* YOUR ASSIGNMENT: Below are some entries; state how many of their lines include the word "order" and give no more than that number.

Stored dataset items
#####

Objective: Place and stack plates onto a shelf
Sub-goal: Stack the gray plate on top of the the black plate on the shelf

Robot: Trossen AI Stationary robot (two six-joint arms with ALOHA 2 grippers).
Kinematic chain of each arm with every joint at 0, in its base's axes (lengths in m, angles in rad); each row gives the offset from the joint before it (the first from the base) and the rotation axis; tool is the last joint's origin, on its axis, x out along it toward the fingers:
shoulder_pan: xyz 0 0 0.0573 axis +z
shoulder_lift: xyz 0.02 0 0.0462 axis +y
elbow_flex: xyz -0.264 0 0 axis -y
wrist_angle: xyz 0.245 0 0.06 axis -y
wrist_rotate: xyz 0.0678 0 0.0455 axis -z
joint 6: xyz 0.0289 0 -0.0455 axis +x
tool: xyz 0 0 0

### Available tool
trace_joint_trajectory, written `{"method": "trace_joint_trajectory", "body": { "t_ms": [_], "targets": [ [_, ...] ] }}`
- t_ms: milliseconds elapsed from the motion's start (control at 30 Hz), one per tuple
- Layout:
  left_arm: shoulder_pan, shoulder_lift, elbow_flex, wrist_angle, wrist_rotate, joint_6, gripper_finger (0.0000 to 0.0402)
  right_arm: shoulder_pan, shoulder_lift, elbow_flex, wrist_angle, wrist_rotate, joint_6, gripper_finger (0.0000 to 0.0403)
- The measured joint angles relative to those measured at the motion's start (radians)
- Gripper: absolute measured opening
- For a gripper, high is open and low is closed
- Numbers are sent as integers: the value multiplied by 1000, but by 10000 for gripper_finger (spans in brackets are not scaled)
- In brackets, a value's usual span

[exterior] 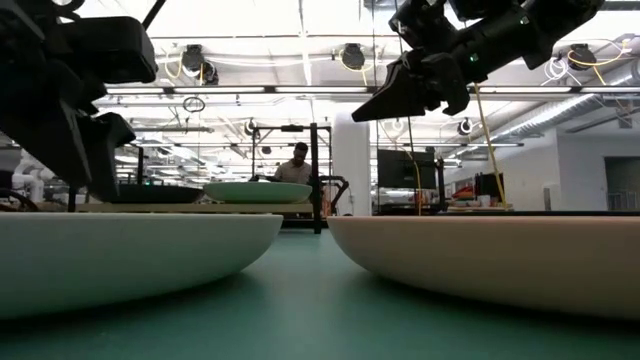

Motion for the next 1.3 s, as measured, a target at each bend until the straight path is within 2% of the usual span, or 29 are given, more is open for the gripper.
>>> {"method": "trace_joint_trajectory", "body": {
  "t_ms": [167, 400, 667, 767, 933, 1133, 1300],
  "targets": [
    [0, 32, 0, 75, -9, -47, 250, 0, 0, 0, -34, 0, 0, 0],
    [0, 95, 0, 86, -18, -111, 253, 0, 0, 0, -46, 0, 0, 0],
    [0, 133, 0, 99, -25, -95, 250, 0, 0, 0, -48, 0, 3, 0],
    [0, 132, 0, 113, -21, -94, 226, 0, 0, 0, -73, 0, 21, 0],
    [0, 132, 0, 176, 27, -41, 150, 11, -22, 0, -209, 1, 50, 0],
    [1, 132, 0, 108, 38, -49, 72, 28, -87, 0, -305, -1, 142, 0],
    [4, 135, 1, 94, 19, -47, 31, 70, -161, 0, -309, -2, 170, 0]
  ]
}}
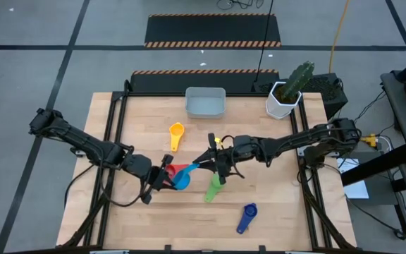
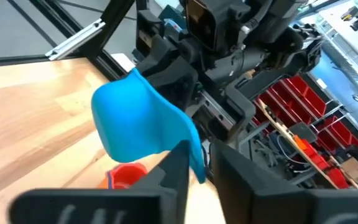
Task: Nest measuring cups in basket
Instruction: Stack the light blue measuring cup into the red measuring cup
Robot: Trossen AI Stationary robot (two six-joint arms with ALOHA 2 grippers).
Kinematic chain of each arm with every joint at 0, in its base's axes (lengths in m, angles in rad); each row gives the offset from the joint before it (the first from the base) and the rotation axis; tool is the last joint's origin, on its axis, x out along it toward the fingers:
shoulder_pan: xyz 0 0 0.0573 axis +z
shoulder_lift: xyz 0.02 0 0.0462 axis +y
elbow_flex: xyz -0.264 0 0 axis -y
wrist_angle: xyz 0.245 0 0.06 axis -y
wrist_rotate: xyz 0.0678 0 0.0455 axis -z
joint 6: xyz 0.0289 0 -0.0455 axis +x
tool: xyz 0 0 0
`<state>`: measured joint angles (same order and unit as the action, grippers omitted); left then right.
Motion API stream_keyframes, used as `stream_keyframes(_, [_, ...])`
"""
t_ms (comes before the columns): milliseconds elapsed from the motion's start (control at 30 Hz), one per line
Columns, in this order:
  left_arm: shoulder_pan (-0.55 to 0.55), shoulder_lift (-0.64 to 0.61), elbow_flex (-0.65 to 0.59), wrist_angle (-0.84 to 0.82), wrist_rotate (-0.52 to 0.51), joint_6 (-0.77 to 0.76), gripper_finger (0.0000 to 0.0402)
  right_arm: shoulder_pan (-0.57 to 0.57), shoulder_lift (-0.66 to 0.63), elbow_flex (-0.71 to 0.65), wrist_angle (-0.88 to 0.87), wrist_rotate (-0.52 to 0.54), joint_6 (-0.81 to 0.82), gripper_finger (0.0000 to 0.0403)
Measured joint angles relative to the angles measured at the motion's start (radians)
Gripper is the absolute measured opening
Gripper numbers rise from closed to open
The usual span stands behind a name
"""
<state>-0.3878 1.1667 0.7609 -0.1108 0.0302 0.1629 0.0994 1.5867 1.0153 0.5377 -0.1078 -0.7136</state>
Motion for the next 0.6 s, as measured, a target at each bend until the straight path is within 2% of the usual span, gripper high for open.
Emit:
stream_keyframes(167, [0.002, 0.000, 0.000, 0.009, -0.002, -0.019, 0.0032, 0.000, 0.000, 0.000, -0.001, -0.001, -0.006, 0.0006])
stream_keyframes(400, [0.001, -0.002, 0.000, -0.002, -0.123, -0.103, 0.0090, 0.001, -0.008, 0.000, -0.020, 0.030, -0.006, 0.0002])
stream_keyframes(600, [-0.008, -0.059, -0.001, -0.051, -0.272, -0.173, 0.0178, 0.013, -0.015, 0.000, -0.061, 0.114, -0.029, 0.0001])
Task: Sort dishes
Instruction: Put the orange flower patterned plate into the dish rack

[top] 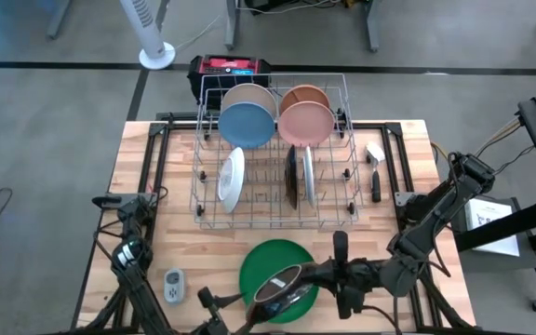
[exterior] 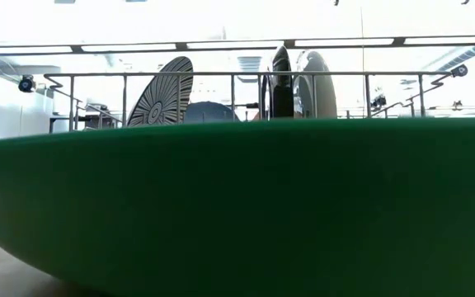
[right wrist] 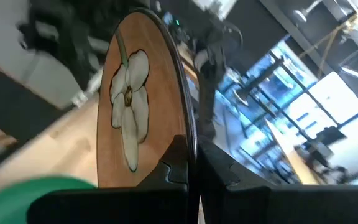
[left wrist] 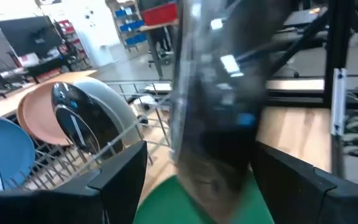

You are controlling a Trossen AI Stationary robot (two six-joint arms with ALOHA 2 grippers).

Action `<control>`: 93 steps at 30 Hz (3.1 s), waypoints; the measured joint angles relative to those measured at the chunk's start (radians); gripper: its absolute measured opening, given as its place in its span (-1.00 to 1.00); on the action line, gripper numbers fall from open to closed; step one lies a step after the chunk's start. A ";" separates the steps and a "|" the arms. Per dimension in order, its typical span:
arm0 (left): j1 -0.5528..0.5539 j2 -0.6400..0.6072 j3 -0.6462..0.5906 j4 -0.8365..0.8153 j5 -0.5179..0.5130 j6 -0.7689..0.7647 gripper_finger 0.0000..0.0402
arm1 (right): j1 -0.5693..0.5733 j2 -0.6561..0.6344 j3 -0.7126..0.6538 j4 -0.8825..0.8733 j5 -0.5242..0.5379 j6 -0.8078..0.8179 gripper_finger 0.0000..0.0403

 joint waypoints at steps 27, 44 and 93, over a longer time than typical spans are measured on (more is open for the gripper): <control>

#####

* OUTPUT OF THE TASK: 3